By a margin of 54 percent to 42 percent, Texans disapprove of the job Trump is doing. As is true elsewhere, subgroups of voters view him in starkly different terms. (“85 percent of Republicans give the President positive marks compared to 86 percent of Democrats who disapprove of his job performance. Same goes for young Texans. . . . 73 percent of 18-29 year olds are not enthused with the President’s job performance along with 61 percent of Hispanics. Meantime, he is viewed positively by 60 percent of Whites.”)
And finally, Texans are generally pro-NAFTA. “Overall, 43 percent of Texas adults say that NAFTA has been good for the Texas economy, 24 percent say that it has been bad, and 33 percent offered no opinion. The topline results tracked closely to when we previously asked this question in 2009, when an equal share, 43 percent said that NAFTA had been good for the Texas economy, 28 percent said that it had been bad, and 29 percent had no opinion.”
In sum, if Democrats can keep up their level of enthusiasm, turn out their base and run against Trump and his anti-immigrant and anti-trade policies (which hurt Texas residents), Cruz and a few incumbent GOP congressmen may have their hands full. Cruz, in particular, who has opportunistically been all over the map on support for Trump and on immigration — and failed to deliver much in the way of concrete results for his constituents — might actually be an inviting target for Democrats.

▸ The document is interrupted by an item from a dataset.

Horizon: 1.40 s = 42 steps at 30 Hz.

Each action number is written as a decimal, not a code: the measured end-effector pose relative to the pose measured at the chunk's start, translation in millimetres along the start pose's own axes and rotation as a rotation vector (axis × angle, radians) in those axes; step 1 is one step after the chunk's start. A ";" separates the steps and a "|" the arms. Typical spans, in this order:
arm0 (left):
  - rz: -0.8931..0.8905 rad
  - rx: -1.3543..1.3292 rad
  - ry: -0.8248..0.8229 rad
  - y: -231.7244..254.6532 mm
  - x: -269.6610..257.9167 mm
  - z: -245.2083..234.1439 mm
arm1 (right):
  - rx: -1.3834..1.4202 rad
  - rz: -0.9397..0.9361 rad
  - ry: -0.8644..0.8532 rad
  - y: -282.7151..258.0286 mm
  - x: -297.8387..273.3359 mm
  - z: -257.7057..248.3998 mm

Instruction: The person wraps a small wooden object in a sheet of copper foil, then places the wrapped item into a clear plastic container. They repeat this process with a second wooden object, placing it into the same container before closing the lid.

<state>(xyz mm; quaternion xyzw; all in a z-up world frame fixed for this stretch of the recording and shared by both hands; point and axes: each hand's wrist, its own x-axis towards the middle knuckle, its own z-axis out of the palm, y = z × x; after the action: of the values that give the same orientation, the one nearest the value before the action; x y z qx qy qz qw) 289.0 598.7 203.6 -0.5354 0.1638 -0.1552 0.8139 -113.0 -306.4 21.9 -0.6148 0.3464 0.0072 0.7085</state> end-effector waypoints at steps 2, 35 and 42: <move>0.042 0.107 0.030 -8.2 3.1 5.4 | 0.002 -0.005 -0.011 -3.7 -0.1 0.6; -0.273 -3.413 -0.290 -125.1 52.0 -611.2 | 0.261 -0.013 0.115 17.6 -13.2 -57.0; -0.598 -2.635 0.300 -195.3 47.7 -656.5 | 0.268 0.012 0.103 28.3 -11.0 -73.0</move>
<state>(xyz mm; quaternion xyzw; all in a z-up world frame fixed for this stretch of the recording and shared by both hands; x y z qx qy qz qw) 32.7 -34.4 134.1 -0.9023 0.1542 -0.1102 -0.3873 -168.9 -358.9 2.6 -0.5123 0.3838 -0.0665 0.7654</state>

We should underscore the pollster’s warning that polling “conducted this far in advance of an actual election are, at best, useful in gauging the potential weaknesses of incumbents seeking re-election … [And] the substantial percentage of undecided respondents — coupled with the conservative, pro-Republican proclivities of the Texas electorate in recent years — suggest a cautious interpretation.” (Cruz will also have a boatload of cash.)
Nevertheless, the notion that Republicans would have to work hard to hold seats in Texas tells you that something is changing. If right-wing immigrant-bashing and protectionism don’t work in the Lone Star State, Republicans might need to reconsider their philosophy.